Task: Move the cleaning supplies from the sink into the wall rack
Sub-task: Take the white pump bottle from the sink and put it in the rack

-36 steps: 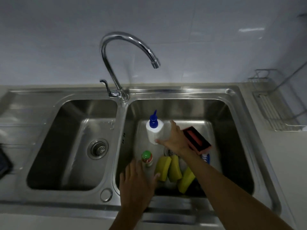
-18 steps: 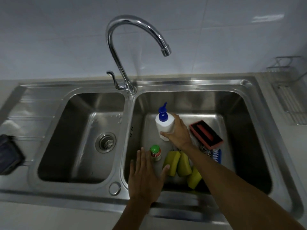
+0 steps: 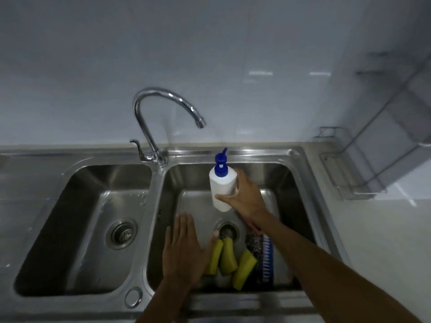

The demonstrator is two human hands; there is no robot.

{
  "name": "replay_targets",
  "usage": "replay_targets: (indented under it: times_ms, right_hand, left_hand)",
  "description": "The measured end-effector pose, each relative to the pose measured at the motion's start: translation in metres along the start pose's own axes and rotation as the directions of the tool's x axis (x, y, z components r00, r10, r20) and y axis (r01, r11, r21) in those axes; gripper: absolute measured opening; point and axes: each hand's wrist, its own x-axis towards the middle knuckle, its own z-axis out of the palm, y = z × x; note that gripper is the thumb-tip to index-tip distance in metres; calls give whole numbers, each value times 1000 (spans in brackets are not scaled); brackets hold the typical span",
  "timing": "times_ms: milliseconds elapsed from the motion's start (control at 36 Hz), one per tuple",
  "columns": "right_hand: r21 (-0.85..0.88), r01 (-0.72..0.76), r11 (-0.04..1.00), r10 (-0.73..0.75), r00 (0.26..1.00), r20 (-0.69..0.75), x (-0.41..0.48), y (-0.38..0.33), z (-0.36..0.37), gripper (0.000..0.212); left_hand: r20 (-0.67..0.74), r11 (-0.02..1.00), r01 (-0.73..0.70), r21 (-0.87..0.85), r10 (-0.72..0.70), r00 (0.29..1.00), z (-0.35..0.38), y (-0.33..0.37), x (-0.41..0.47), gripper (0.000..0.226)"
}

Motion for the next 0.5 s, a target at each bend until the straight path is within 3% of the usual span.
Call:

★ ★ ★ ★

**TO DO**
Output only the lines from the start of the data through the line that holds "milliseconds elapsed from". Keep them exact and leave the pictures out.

**EXERCISE OUTPUT**
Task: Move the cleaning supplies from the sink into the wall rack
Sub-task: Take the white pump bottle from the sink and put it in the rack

-36 steps: 
-18 steps: 
+0 steps: 

The demonstrator is two human hands; there is no robot.

{
  "name": "replay_targets",
  "usage": "replay_targets: (indented under it: times_ms, right_hand, left_hand)",
  "description": "The measured end-effector pose, each relative to the pose measured at the motion's start: translation in metres along the start pose's own axes and rotation as the directions of the tool's x axis (x, y, z components r00, r10, r20) and y axis (r01, r11, r21) in those axes; gripper: absolute measured opening; point and axes: each hand's wrist, its own x-axis towards the middle knuckle, its own z-axis out of the palm, y = z × x; note that gripper is the thumb-tip to index-tip distance in metres; calls give whole numbers, each value times 1000 (spans in brackets are not scaled); brackets hold the typical span",
  "timing": "times_ms: milliseconds elapsed from the motion's start (control at 36 Hz), one per tuple",

The required output is complete.